** DIRECTIONS FOR THIS TASK **
Can you print the data exactly and leave out each image?

** SUPPLIED INFORMATION **
__________________________________________________
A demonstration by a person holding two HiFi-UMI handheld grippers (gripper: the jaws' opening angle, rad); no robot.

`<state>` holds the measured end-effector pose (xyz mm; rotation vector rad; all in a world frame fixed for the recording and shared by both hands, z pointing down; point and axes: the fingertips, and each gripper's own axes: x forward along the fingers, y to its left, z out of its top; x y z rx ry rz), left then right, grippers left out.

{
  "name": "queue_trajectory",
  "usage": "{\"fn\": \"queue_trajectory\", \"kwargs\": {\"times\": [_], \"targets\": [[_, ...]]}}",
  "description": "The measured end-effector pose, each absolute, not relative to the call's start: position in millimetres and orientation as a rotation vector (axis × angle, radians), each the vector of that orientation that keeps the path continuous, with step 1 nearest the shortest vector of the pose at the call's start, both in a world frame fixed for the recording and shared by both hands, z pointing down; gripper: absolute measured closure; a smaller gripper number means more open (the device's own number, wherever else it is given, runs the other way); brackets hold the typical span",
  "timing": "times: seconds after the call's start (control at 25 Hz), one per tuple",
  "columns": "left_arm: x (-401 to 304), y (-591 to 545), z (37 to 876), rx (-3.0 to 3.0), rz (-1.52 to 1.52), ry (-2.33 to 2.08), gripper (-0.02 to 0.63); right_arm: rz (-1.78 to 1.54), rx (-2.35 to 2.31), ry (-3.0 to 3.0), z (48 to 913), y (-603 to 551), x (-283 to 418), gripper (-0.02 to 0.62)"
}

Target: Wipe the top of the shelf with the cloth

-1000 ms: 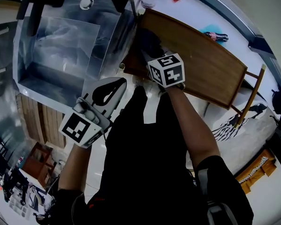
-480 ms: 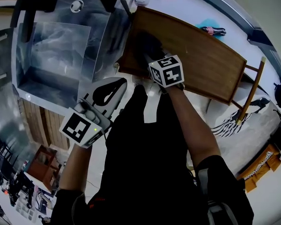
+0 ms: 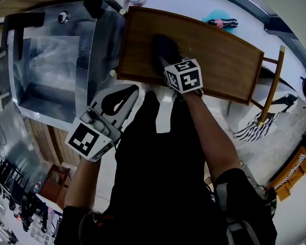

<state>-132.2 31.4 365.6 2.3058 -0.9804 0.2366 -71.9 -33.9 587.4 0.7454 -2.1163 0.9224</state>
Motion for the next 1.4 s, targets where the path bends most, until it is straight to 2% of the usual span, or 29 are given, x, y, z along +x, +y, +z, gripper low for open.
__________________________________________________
** EXERCISE ANSWER **
A demonstration by a person holding two HiFi-UMI handheld grippers (gripper: the jaws' opening angle, rad); no robot.

`<state>` holds the measured end-effector pose (xyz mm; rotation vector rad; all in a world frame fixed for the recording and shared by both hands, z pointing down; point and axes: the fingertips, and each gripper's own axes: x forward along the fingers, y to its left, z out of its top; x y z rx ry rz), left then right, grippers left out.

{
  "name": "queue_trajectory",
  "usage": "{\"fn\": \"queue_trajectory\", \"kwargs\": {\"times\": [_], \"targets\": [[_, ...]]}}",
  "description": "The measured end-effector pose, each absolute, not relative to the call's start: position in millimetres and orientation as a rotation vector (axis × angle, radians), each the vector of that orientation that keeps the path continuous, with step 1 nearest the shortest vector of the pose at the call's start, both in a world frame fixed for the recording and shared by both hands, z pointing down; gripper: absolute measured closure; a smaller gripper number means more open (the device's own number, wherever else it is given, runs the other way); brackets hold the typical span",
  "timing": "times: seconds after the call's start (control at 25 Hz), one per tuple",
  "columns": "left_arm: x (-401 to 304), y (-591 to 545), z (37 to 876), rx (-3.0 to 3.0), rz (-1.52 to 1.52), ry (-2.33 to 2.08), gripper (-0.02 to 0.63); right_arm: rz (-1.78 to 1.54), rx (-2.35 to 2.31), ry (-3.0 to 3.0), z (48 to 913), y (-603 to 551), x (-283 to 418), gripper (-0.02 to 0.62)"
}

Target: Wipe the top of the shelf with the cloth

-1000 ms: 
-480 ms: 
+0 ms: 

<state>-132.2 31.4 365.6 2.3058 -0.9804 0.2366 -71.9 -33.9 587.4 0.7454 -2.1163 0.9224</state>
Motion for the next 1.4 s, targets where the path bends most, until it is straight to 2% of the usual span, or 29 are given, x, y, z along +x, +y, +z, gripper low for open.

That's the full output for the exercise.